I also gave a TraceEnum_ELBO.compute_marginals() a try on the switching dynamic linear system, but got size issues:

With the following code, the batch_size of the discrete variable (z_{}) is [bs, bs], and the shape is [bs, bs, n_state] where bs refers to batch size.

r1 = elbo.compute_marginals(model, guide, sequences, lengths, args, batch_size=args.batch_size)

if I check the trace with the following code, the batch_shape in trace_model.nodes are OK ([bs,1] as we have dim=-2).

trace_model = poutine.trace(model).get_trace(sequences, lengths, args, batch_size=args.batch_size)

I print the size of the distribution and tensors in the model, the sizes are OK.
If I change dim=-1 in the `iarange(), related error occurs.

ValueError: at site "z_0", invalid log_prob shape
  Expected [3], actual [3, 3]

I also gave compute_marginals a try with HMM example, the shapes are OK. So I think there is something wrong with my model (posted in the previous reply), but I could find where the issues is.

Thanks.
Ruijiang

fritzo · October 19, 2018, 6:04pm

I am trying to implement Switching Dynamic Linear System with Pyro

Nice! Do you have an interest in contributing that to pyro/examples/? I think it would be easier to discuss this model in a PR rather than a forum thread.

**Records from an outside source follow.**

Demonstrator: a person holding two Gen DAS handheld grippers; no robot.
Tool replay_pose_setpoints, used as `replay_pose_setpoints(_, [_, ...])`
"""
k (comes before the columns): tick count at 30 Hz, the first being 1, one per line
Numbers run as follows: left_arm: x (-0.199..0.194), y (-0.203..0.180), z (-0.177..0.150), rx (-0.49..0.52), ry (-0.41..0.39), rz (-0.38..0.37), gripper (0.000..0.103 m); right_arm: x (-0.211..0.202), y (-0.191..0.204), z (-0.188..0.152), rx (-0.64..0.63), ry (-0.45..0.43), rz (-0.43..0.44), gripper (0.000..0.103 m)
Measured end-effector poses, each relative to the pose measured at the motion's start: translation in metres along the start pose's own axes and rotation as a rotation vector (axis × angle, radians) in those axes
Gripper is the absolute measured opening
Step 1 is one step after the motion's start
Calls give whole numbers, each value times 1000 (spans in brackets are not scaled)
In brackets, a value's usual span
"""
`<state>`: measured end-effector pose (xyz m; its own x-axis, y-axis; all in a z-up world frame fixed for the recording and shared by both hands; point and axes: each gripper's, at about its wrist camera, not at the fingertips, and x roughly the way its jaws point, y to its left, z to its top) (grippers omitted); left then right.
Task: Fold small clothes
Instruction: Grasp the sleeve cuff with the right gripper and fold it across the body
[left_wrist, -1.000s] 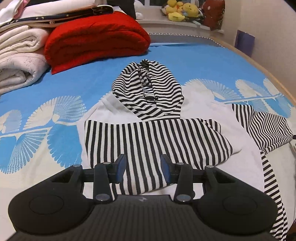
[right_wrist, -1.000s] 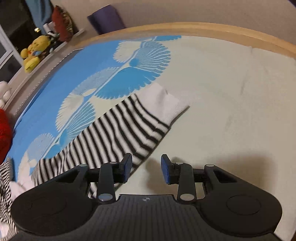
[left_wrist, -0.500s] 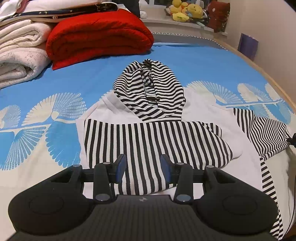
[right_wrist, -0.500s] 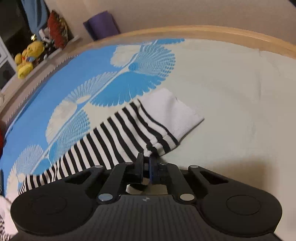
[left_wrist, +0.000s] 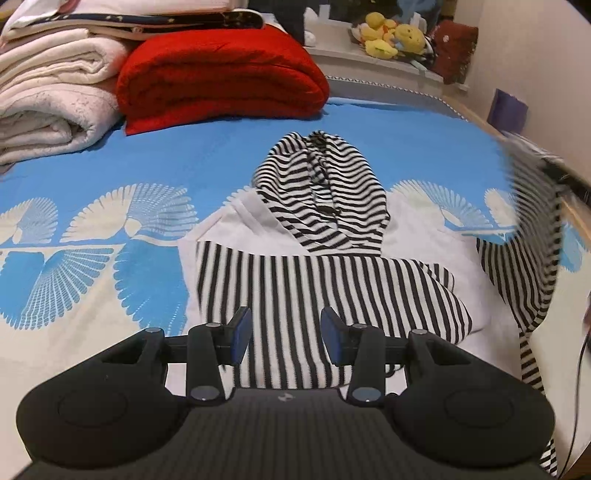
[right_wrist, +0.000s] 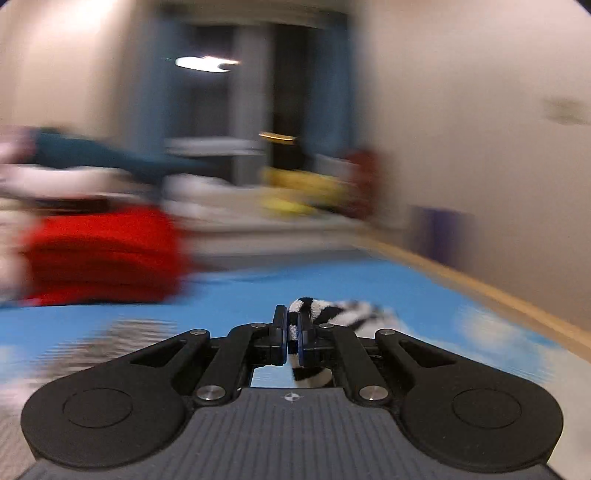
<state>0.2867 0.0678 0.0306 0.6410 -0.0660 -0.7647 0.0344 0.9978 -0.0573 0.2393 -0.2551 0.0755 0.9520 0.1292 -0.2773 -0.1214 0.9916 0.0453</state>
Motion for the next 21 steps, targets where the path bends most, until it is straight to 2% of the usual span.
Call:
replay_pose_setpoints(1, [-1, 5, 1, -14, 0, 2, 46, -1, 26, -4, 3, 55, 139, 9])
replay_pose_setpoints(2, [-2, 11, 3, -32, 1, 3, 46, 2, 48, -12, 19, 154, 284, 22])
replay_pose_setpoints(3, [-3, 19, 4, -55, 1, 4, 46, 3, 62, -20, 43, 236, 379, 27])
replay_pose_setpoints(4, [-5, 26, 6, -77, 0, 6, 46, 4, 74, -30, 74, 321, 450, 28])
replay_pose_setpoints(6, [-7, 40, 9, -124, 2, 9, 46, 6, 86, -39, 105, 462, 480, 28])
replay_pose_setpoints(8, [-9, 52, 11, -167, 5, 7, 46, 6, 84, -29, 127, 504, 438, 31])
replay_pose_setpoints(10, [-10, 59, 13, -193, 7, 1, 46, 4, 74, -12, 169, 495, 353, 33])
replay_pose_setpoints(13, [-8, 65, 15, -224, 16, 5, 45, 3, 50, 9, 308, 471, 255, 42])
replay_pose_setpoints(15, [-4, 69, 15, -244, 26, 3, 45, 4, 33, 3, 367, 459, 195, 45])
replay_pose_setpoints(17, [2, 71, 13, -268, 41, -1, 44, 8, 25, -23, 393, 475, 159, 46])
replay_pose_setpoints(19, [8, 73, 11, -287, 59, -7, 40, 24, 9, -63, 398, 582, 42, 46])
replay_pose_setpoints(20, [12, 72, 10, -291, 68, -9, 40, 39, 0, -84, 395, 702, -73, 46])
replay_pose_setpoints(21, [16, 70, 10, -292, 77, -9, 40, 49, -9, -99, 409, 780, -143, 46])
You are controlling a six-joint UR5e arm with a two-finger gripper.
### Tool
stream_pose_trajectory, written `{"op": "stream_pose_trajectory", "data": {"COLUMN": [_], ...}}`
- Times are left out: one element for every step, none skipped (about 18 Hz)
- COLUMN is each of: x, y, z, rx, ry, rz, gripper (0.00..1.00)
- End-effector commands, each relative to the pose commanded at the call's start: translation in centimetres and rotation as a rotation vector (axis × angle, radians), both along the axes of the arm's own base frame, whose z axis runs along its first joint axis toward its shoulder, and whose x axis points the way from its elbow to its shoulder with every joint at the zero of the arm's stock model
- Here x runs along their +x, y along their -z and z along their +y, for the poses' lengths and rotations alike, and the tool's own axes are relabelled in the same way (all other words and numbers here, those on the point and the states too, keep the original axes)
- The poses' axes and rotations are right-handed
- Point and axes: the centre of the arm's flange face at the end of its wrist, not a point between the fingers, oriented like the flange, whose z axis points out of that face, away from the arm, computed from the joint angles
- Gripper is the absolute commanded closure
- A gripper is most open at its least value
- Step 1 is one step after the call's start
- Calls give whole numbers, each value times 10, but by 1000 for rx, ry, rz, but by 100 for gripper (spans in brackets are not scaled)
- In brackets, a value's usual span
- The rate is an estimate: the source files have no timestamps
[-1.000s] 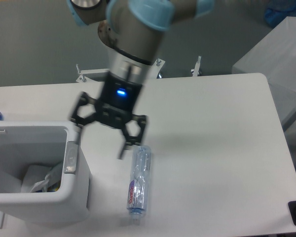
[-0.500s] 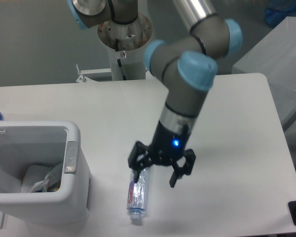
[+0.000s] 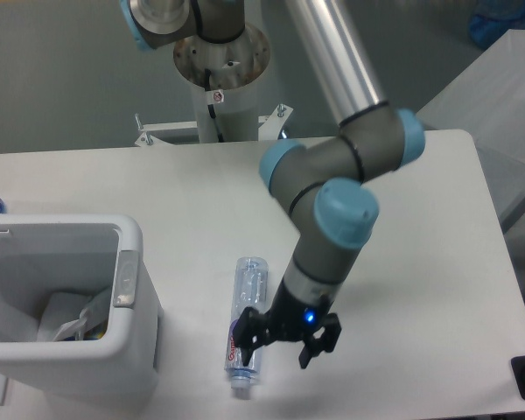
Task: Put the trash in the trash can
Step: 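Move the gripper over the clear water bottle and lower it, then close the gripper around the water bottle's middle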
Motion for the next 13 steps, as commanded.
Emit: {"op": "stream_pose_trajectory", "data": {"x": [5,9,12,17,20,24,24,23,22,23,24,27,29], "y": [3,10,16,21,26,33,38,40,41,44,45,52,54], "z": [6,12,15,19,24,29,30,31,31,31,32,36,37], "rx": [0,-6,-16,-34,-53,-71,-82,-83,-84,-92,-103,-116,-122], "ry": [12,21,27,34,41,47,47,45,43,43,44,52,54], "rz": [1,-4,-5,6,21,31,37,47,49,52,64,70,76], "gripper": [0,0,0,0,0,0,0,0,0,1,1,1,1]}}
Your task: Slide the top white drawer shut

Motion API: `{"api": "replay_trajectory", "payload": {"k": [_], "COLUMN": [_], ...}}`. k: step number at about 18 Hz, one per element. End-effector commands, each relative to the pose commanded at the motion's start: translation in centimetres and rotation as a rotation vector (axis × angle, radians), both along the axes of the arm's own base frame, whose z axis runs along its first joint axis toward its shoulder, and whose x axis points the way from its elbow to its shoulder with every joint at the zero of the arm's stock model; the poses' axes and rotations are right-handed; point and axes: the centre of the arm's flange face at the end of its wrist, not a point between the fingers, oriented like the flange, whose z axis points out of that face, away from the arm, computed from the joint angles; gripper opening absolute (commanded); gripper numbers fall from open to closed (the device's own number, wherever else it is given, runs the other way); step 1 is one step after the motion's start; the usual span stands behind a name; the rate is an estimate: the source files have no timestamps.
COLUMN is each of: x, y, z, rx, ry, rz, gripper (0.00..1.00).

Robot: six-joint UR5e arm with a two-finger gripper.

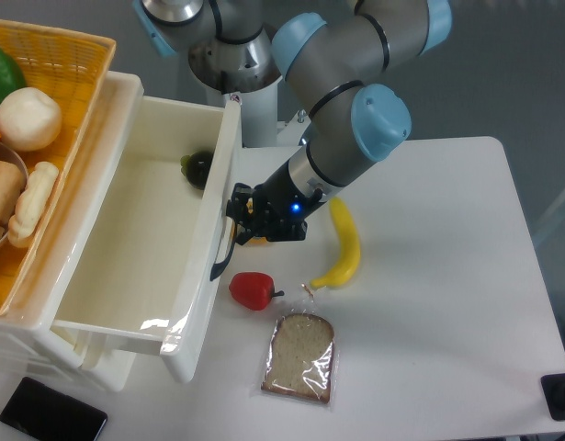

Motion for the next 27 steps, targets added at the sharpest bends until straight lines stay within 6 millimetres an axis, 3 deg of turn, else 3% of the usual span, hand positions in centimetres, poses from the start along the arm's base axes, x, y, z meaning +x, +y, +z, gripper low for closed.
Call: {"api": "replay_trajectory", "payload": {"k": [8, 20, 27], "x": [2.3, 8.2, 9.8], "y": [1.5, 4.6, 5.4], "z": [-0.1, 0.2, 0.1], "rx": [0.003, -0.017, -0.028], "ry": [-0.016, -0.032, -0.038], "rz": [-0.034, -0.098, -0.114], "gripper": [0.00, 0.00, 0.00]}}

Is their any document on the objective function if enumeration is involved?

The objective function is simply the ELBO. Even when we do MAP estimation, we maximize ELBO with a trivial delta guide.

                      p(z,x)
ELBO = sum q(z|x) log ------
        z             q(z|x)

In enumeration we split z into say three parts: non-enumerated z1, guide-enumerated z2, and model-enumerated z3.

                              sum p(z1,z2,z3,x)
                               z3
ELBO = sum sum q(z1,z2|x) log -----------------
        z1  z2                    q(z1,z2|x)

Note that sum z1 q(z1|x) is implemented via Monte Carlo, whereas sum z2 q(z2|x) is implemented via weighted enumeration in the guide, and sum z3 p(z3) is implemented via weighted enumeration in the model. I’ll try to add a clearer explanation to our upcoming enumeration tutorial.

ruijiang · October 20, 2018, 12:00am

Hi @fritzo,

I am interested in contributing to the examples.

For the ‘switching linear dynamic models’, should I move the discussion in the forum to github issues?

ruijiang · October 22, 2018, 2:43am

Thanks @fritzo, the explanation of enumeration with these equations are quite clear.

Just a small question on a special case,

If a variable z4 is enumerated in both model and guide, then in ELBO, there will be NO sum of p(z4) over z4. Am I correct?

fritzo · October 22, 2018, 7:06am

‘switching linear dynamic models’ … to github issues?

Yes, github discussion would be great! A few of us Pyro devs are also working on tutorials for the upcoming 0.3 release (planned for NIPS).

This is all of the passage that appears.